- Location: Mafang Village, Nanniwan, Baota District, Yan'an, Shaanxi, China
- Date: 16 July 2001; 24 years ago 3:25 a.m. (China Standard Time)
- Attack type: Bombing, mass murder
- Deaths: 89+
- Injured: 98+
- Perpetrator: Ma Hongqing

= Mafang Village explosion =

2001 mass murder in Shaanxi, China

On 16 July 2001, an explosion occurred in Mafang Village, Shaanxi, China. At least 89 people died and 98 others were injured in the blast after a villager intentionally ignited explosives. The incident was contemporaneously called the "7.16 bombing" by Chinese media.

==Background==
At the time of the disaster, explosives were commonly used in China for mining and to clear fields for agriculture, making them easily accessible to anyone. Two similar attacks occurred four months before the explosion, in Jiangxi (42 dead) and Hebei (108 dead).

==Explosion==
On 16 July 2001, at 3:25 a.m., Ma Hongqing (马宏清; 19 September 1950 – 23 September 2001), an illegal explosives manufacturer from Mafang Village, attempted to steal another manufacturer's 30+ tons of ammonium nitrate explosives but failed to do so, after which he lit a fuse equipped with a detonator and fled the scene. The subsequent explosion decimated the sleeping village, damaging 311 houses and killing at least 89 people and injuring 98 others. The crater the blast left behind was the size of a basketball court.

==Investigation==
Suspicion originally fell on the explosives manufacturer Ma Hongqing had targeted, Ma Shiping, who had illegally stored his explosives in the building after his factory was shut down.
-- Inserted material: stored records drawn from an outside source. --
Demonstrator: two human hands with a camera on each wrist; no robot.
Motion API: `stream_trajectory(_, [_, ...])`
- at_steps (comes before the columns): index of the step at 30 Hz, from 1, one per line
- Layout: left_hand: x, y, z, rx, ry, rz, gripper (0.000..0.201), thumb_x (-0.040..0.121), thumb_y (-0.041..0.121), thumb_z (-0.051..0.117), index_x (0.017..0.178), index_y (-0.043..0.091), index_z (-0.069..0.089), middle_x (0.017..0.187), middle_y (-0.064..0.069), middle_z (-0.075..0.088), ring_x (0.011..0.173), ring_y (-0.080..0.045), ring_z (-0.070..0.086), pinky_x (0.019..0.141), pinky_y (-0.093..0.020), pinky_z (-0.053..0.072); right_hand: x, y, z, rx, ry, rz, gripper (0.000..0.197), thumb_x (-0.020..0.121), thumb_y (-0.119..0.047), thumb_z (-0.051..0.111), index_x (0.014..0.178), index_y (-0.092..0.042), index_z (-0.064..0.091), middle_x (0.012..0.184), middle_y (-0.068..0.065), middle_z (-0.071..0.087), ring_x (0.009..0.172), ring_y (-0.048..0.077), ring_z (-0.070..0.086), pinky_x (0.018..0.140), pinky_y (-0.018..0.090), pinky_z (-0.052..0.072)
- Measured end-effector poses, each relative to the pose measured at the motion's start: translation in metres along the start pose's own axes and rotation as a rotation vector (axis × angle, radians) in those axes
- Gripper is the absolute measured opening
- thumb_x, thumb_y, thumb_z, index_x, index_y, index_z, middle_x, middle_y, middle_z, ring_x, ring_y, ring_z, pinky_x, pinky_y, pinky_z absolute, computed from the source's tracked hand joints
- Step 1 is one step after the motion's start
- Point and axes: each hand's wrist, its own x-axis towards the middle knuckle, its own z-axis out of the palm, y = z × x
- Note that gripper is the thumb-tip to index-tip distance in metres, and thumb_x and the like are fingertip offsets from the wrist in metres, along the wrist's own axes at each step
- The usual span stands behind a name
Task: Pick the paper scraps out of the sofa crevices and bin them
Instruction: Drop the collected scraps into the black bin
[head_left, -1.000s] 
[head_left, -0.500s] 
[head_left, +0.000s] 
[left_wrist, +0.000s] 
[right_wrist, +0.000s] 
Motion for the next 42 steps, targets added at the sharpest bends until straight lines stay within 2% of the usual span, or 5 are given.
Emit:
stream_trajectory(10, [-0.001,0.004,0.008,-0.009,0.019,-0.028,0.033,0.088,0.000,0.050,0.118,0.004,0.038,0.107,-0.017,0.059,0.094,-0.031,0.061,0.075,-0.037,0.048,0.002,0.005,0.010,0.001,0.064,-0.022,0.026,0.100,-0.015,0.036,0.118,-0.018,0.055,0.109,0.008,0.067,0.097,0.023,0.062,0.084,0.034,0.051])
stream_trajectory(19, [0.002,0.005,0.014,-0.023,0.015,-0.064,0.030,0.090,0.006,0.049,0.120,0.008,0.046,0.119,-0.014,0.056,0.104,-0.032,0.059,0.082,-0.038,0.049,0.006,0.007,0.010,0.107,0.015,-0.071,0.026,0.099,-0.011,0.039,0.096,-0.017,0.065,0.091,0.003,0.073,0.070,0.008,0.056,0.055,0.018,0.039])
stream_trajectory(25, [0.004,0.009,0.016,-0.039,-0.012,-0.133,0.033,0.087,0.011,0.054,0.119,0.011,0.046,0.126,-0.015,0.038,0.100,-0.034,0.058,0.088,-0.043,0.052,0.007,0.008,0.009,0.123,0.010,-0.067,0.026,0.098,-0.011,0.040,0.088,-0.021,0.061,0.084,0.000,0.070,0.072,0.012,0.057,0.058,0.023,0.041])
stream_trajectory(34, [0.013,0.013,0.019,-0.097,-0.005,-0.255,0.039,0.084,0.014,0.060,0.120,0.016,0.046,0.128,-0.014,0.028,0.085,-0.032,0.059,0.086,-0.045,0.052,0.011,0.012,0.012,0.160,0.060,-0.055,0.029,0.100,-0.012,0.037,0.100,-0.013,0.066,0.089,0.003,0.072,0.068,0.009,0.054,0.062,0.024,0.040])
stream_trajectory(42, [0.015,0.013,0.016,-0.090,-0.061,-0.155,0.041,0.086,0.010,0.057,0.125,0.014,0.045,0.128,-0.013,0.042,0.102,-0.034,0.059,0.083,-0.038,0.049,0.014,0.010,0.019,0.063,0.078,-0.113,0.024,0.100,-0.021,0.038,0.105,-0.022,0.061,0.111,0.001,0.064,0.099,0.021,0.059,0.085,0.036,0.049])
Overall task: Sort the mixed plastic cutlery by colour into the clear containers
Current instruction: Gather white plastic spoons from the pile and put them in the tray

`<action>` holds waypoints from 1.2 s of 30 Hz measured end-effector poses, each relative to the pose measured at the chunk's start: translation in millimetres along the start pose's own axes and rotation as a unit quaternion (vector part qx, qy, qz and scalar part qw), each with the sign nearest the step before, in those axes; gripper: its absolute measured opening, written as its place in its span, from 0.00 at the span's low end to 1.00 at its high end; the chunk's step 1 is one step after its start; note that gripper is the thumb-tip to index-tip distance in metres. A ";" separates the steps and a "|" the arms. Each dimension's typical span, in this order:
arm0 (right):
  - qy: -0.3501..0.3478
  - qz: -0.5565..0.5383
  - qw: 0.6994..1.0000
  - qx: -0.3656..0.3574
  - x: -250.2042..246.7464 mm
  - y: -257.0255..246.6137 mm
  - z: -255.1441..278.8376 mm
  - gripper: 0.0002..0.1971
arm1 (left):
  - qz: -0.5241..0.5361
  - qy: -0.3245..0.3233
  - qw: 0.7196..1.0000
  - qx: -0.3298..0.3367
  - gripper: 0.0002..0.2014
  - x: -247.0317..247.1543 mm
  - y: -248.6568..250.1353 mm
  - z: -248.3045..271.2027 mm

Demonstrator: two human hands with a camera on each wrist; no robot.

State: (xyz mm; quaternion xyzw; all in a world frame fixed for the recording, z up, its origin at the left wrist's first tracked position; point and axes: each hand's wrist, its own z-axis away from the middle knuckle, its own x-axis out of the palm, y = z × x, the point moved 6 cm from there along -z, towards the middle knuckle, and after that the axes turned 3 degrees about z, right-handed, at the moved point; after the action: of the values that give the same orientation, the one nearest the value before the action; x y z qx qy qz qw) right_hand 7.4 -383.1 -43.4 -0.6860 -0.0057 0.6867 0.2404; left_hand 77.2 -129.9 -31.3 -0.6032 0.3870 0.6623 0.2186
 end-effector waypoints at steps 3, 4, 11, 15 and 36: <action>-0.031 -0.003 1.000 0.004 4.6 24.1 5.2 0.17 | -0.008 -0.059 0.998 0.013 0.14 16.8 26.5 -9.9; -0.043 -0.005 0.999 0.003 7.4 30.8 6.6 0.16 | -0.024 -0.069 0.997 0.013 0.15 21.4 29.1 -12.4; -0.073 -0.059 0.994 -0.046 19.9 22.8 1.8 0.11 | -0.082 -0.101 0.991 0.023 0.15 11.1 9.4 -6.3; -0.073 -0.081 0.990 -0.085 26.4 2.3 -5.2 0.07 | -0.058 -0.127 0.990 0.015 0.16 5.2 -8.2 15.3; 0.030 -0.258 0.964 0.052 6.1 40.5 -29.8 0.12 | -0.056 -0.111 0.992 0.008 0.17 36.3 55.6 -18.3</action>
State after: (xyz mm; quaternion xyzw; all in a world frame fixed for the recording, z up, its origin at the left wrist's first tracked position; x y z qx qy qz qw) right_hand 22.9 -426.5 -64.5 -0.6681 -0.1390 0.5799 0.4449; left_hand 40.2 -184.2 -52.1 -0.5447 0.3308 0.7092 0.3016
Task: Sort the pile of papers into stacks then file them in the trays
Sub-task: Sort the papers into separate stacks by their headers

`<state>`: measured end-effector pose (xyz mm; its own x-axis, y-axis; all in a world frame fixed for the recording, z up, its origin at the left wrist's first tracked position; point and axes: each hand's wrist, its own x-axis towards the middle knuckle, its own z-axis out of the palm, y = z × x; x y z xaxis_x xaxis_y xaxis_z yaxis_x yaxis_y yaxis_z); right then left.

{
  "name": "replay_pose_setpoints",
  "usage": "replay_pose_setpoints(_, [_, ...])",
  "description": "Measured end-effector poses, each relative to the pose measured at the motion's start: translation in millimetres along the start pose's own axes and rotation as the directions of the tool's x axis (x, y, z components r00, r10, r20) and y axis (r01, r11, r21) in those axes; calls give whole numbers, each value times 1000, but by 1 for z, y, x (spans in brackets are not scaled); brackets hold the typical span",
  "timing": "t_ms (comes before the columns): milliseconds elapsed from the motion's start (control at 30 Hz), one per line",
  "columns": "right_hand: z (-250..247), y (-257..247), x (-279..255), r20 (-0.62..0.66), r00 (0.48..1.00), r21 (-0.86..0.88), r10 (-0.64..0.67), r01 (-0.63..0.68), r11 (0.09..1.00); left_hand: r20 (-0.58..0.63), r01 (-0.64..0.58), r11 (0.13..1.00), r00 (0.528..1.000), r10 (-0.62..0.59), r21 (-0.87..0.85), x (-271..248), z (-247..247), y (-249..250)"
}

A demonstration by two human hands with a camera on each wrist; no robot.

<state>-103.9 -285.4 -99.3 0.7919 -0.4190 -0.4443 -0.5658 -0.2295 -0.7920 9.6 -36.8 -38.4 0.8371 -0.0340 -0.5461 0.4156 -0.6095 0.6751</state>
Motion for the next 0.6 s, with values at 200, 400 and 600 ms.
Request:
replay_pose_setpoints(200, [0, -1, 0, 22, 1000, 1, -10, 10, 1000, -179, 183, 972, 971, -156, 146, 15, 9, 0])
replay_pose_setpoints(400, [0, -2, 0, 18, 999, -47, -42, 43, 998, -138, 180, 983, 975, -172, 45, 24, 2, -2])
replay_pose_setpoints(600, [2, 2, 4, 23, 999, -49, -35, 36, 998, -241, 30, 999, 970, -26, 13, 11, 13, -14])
His wife and four children had been killed in the explosion. However, after two weeks of investigation, it was determined that Ma Hongqing was responsible. Ma had "long-running" conflicts with his neighbors, including Ma Shiping, and was in debt. Ma Hongqing's own explosives factory, stone quarry, and chicken farm had all recently shut down. Due to his poor reputation and debts, no one in the village would associate with him, and he began threatening retaliation.

==Aftermath==

Ma Hongqing at trial

On 3 August 2001, Ma was arrested after evidence mounted against him. He had originally fled to Wuhai, Inner Mongolia, after the explosion and intended on committing suicide by self-immolation, but decided to return home two days before his arrest to accept his fate.

Ma confessed and was sentenced to death on 3 September or the morning of 23 September 2001, and was executed by shooting.